§ **WORK ORDER**
Exactly repeat the full listing that follows.

§ **PROVIDED MATERIAL**

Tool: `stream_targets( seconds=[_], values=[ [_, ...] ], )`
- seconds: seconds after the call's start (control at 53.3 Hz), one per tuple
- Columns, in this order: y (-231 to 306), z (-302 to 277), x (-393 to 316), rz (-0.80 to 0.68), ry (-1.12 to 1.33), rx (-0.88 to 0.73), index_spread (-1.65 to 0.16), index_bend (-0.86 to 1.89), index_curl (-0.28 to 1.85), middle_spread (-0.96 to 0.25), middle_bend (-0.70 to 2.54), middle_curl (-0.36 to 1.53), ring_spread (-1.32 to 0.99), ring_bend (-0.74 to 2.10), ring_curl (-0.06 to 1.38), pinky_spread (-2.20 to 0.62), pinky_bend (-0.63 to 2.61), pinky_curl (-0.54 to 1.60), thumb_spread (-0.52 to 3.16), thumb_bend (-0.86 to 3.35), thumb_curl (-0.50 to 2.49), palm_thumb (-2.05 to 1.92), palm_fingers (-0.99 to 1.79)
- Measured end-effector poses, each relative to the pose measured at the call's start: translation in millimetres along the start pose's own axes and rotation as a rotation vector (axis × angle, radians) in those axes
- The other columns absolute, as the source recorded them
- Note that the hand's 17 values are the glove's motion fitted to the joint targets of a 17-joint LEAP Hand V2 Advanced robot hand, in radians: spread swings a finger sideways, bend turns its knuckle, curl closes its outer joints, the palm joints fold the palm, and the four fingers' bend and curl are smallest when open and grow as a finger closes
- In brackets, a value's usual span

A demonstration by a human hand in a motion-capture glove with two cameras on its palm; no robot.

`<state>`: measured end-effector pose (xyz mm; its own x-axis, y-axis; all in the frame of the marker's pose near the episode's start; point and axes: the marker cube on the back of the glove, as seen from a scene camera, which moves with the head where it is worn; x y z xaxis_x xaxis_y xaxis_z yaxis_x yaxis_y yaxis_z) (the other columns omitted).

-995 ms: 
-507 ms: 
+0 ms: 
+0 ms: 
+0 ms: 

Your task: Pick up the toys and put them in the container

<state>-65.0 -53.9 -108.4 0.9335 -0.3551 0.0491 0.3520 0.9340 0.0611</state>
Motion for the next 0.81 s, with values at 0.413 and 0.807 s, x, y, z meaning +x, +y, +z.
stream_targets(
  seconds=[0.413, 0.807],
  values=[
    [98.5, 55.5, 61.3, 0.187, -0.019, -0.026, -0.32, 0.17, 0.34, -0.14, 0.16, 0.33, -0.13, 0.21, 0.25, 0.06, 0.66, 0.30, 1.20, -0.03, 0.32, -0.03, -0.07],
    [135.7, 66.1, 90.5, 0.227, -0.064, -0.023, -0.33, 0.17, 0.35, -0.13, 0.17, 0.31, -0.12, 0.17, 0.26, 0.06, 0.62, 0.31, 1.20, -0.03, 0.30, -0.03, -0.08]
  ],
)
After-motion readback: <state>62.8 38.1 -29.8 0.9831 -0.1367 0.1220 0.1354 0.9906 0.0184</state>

§ **OUTPUT OF THE TASK**
Tool: `stream_targets( seconds=[_], values=[ [_, ...] ], )`
- seconds: seconds after the call's start (control at 53.3 Hz), one per tuple
- Columns, in this order: y (-231 to 306), z (-302 to 277), x (-393 to 316), rz (-0.80 to 0.68), ry (-1.12 to 1.33), rx (-0.88 to 0.73), index_spread (-1.65 to 0.16), index_bend (-0.86 to 1.89), index_curl (-0.28 to 1.85), middle_spread (-0.96 to 0.25), middle_bend (-0.70 to 2.54), middle_curl (-0.36 to 1.53), ring_spread (-1.32 to 0.99), ring_bend (-0.74 to 2.10), ring_curl (-0.06 to 1.38), pinky_spread (-2.20 to 0.62), pinky_bend (-0.63 to 2.61), pinky_curl (-0.54 to 1.60), thumb_spread (-0.52 to 3.16), thumb_bend (-0.86 to 3.35), thumb_curl (-0.50 to 2.49), palm_thumb (-2.05 to 1.92), palm_fingers (-0.99 to 1.79)
- Measured end-effector poses, each relative to the pose measured at the call's start: translation in millimetres along the start pose's own axes and rotation as a rotation vector (axis × angle, radians) in those axes
- The other columns absolute, as the source recorded them
- Note that the hand's 17 values are the glove's motion fitted to the joint targets of a 17-joint LEAP Hand V2 Advanced robot hand, in radians: spread swings a finger sideways, bend turns its knuckle, curl closes its outer joints, the palm joints fold the palm, and the four fingers' bend and curl are smallest when open and grow as a finger closes
- In brackets, a value's usual span

A demonstration by a human hand in a motion-capture glove with two cameras on its palm; no robot.

`<state>`: measured end-effector pose (xyz mm; its own x-axis, y-axis; all in the frame of the marker's pose near the episode's start; point and axes: the marker cube on the back of the glove, as seen from a scene camera, which moves with the head where it is worn; x y z xaxis_x xaxis_y xaxis_z yaxis_x yaxis_y yaxis_z) (the other columns omitted).

-995 ms: 
-507 ms: 
+0 ms: 
+0 ms: 
+0 ms: 

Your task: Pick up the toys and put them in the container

<state>-65.0 -53.9 -108.4 0.9335 -0.3551 0.0491 0.3520 0.9340 0.0611</state>
Motion for the next 0.81 s, with values at 0.413 and 0.807 s, x, y, z meaning +x, +y, +z.
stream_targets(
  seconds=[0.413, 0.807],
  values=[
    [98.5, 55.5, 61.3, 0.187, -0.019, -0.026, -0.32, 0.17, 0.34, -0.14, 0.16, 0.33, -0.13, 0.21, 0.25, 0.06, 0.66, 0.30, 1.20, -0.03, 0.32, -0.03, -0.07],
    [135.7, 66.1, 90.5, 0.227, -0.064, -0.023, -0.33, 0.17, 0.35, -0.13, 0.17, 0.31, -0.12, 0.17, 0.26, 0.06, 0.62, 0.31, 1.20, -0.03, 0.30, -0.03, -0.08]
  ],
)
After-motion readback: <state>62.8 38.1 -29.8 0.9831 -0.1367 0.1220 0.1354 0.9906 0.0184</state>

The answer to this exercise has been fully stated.